- **TASK BRIEF**:
Return the material unaltered, line by line.

- **INFORMATION SHOWN**:

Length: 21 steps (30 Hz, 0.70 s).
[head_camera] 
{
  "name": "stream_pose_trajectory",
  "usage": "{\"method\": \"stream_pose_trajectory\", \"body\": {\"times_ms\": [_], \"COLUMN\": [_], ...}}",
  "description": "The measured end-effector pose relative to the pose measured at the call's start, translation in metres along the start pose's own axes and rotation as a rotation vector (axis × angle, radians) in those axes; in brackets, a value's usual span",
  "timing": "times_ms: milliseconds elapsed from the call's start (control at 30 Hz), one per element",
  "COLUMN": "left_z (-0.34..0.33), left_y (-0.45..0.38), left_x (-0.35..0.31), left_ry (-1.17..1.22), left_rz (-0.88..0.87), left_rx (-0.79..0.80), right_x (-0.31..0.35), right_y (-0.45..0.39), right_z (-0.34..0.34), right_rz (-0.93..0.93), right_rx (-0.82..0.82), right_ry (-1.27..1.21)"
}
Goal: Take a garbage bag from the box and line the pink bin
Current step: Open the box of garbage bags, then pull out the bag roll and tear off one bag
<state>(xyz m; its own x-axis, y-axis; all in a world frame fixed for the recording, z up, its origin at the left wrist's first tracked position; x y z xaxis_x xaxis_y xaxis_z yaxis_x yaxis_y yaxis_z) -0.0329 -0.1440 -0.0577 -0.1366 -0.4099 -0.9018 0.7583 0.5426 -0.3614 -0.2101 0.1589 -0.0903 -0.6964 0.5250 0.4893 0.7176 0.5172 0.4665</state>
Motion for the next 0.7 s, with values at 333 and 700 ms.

- **WRITTEN SOLUTION**:
Length: 21 steps (30 Hz, 0.70 s).
[head_camera] 
{
  "name": "stream_pose_trajectory",
  "usage": "{\"method\": \"stream_pose_trajectory\", \"body\": {\"times_ms\": [_], \"COLUMN\": [_], ...}}",
  "description": "The measured end-effector pose relative to the pose measured at the call's start, translation in metres along the start pose's own axes and rotation as a rotation vector (axis × angle, radians) in those axes; in brackets, a value's usual span",
  "timing": "times_ms: milliseconds elapsed from the call's start (control at 30 Hz), one per element",
  "COLUMN": "left_z (-0.34..0.33), left_y (-0.45..0.38), left_x (-0.35..0.31), left_ry (-1.17..1.22), left_rz (-0.88..0.87), left_rx (-0.79..0.80), right_x (-0.31..0.35), right_y (-0.45..0.39), right_z (-0.34..0.34), right_rz (-0.93..0.93), right_rx (-0.82..0.82), right_ry (-1.27..1.21)"
}
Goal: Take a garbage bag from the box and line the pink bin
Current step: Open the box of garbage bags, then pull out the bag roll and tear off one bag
<state>(xyz m; its own x-axis, y-axis; all in a world frame fixed for the recording, z up, its origin at the left wrist's first tracked position; x y z xaxis_x xaxis_y xaxis_z yaxis_x yaxis_y yaxis_z) -0.0329 -0.1440 -0.0577 -0.1366 -0.4099 -0.9018 0.7583 0.5426 -0.3614 -0.2101 0.1589 -0.0903 -0.6964 0.5250 0.4893 0.7176 0.5172 0.4665</state>
Motion for the next 0.7 s, with values at 333 and 700 ms.

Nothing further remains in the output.